For the sun is no sooner risen … but it withereth Better, for the sun arose and withered. The Greek has nothing that answers to "no sooner," and the verbs are throughout in the past tense as in a narrative. It is as though St James were using the form not of a similitude, but of a parable, apparently not without a reminiscence of some features of the Parable of the Sower (Matthew 13:6) and of the Sermon on the Mount (Matthew 6:30).

with a burning heat Better, with the scorching heat, probably the Simoom, or hot wind that blows from the desert in the early morning, as in Luke 12:55. The whole description comes, as above, from Isaiah 40:6. Comp. also Jonah 4:8.

falleth … perisheth Better, as continuing the narrative, fell perished.

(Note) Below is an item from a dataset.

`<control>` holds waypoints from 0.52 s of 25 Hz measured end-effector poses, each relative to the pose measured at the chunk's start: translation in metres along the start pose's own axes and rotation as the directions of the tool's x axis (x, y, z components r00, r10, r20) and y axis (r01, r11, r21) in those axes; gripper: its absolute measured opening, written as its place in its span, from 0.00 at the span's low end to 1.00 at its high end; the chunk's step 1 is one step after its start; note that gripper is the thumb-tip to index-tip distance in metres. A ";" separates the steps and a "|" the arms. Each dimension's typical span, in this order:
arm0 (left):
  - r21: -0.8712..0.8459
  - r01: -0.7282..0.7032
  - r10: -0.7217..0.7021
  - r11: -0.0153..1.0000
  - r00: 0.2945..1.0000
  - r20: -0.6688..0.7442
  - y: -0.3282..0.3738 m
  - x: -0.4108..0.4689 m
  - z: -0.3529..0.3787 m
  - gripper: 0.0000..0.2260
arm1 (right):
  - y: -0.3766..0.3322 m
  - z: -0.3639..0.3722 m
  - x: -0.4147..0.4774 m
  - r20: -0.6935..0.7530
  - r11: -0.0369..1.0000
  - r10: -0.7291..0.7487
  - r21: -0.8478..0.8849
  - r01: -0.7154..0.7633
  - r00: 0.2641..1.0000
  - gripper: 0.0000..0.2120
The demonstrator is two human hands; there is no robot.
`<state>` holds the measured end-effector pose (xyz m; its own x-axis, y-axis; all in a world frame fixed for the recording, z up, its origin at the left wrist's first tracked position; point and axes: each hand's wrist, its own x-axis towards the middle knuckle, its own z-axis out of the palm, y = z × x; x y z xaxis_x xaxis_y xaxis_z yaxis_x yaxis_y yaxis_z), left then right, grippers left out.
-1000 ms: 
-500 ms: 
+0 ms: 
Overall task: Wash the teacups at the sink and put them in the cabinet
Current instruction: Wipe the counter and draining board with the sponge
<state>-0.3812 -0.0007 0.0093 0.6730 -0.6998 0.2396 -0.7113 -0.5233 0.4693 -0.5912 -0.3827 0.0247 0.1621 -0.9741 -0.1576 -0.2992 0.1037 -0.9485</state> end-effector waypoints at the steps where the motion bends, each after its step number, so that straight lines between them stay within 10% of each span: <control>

fade away Better, perhaps, as expressing the force of the Greek passive, be blighted. The Greek verb is not found elsewhere in the New Testament, but meets us in the Wisd. of Song of Solomon 2:8, in a passage which may well have been present to the mind of the writer. An adjective derived from it is found in the "crown that fadeth not away," literally, the amaranthine crown, of 1 Peter 5:4. See also 1 Peter 1:4. The idea of the "fading" of earthly riches, the "unfading" character of heavenly, was another thought common to the two writers.

the grace of the fashion of it Better, the goodliness of its form, literally, of its face. The first substantive is not found elsewhere in the New Testament.

in his ways Literally, in his goings or journeyings, as in Luke 13:22, perhaps with a special reference to the restlessness in trading which shewed itself in the money-making Jews of Palestine. "Going" and "getting" (poreuomaiand emporeuomai) made up the sum total of their ideal of life. Comp. chap. James 4:13. A various reading gives "in his gettings" here, as a possible meaning, but the balance of evidence is in favour of "goings."